DESPITE our repeated plea and penning about the issue – the much controversial Digital Security Bill-2018 was placed in the Parliament on Monday night by Telecom and ICT Minister. The proposed law was then sent to the Parliamentary Standing Committee on the Ministry concerned for scrutinizing. The committee is expected to submit a report on the Bill in about four week’s time.
Not surprisingly, the Bill is placed exactly a week after the Indian Prime Minister’s order to withdraw of rules to punish journalists for distributing fake news in India. However, given the abundance of writings, analysis and risk factors provided by numerous scholars, law experts and journalists, in reality, there is hardly any point left of the controversial Bill which is in need of careful scrutiny. Even the growing concern of locally stationed diplomats was not taken into serious consideration.

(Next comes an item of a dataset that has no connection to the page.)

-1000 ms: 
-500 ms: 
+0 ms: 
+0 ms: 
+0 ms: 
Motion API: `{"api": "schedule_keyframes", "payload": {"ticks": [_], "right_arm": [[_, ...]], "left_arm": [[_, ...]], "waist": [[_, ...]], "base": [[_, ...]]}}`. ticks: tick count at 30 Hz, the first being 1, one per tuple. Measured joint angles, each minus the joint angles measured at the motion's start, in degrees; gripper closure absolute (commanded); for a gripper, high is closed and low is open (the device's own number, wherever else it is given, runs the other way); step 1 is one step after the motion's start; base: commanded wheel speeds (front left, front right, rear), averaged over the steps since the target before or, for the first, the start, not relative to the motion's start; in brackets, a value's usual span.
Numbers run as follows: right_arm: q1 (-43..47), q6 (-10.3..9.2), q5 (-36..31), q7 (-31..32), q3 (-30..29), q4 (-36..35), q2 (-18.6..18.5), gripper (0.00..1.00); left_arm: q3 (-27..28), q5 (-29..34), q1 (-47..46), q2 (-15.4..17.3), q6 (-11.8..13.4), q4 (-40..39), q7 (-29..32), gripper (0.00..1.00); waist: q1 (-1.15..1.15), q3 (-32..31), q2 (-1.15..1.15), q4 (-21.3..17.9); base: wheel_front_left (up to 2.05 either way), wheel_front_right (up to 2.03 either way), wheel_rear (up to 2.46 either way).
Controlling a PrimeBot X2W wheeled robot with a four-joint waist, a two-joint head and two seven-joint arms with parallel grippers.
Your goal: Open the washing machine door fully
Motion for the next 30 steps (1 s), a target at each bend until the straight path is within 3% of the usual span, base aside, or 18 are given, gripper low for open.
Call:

Most importantly, the government on several occasions said Section 57 of the ICT Act would be removed that deals with defamation, hurting religious sentiments, causing deterioration of law and order and instigating against any person or organisation through publishing or transmitting any material in websites or in electronic form. They were not removed from the proposed Draft Law.
However, the ball to get the bill passed is now in the court of the Parliamentary Standing Committee, and we can only hope the standing committee to apply the best of its senses and logic to amend the controversial sections. In fact, the standing committee can also take helpful advice while scrutinising it by incorporating all stakeholders.
Our point is, we all agree that the law should be carefully framed so that privacy of critical and sensitive data is properly maintained without jeopardizing the freedom of expression. In justifying the draft DSA the new ICT Minister has reminded us that journalists have ‘conditional freedom’ and ‘violating privacy is unacceptable’ – two more obscure terms.
While there is little to dispute the fact that no freedom can be unrestrained, we should once more remind that such restraints should be clear, logical and proportionate, which the provisions of the DSA greatly deviate from, and urge the standing committee that the laws in proposed Act should be considered from a constitutional and international law standpoint, otherwise it would only get passed as a ‘Digital Insecurity Act’ to suppress freedom of speech in Bangladesh.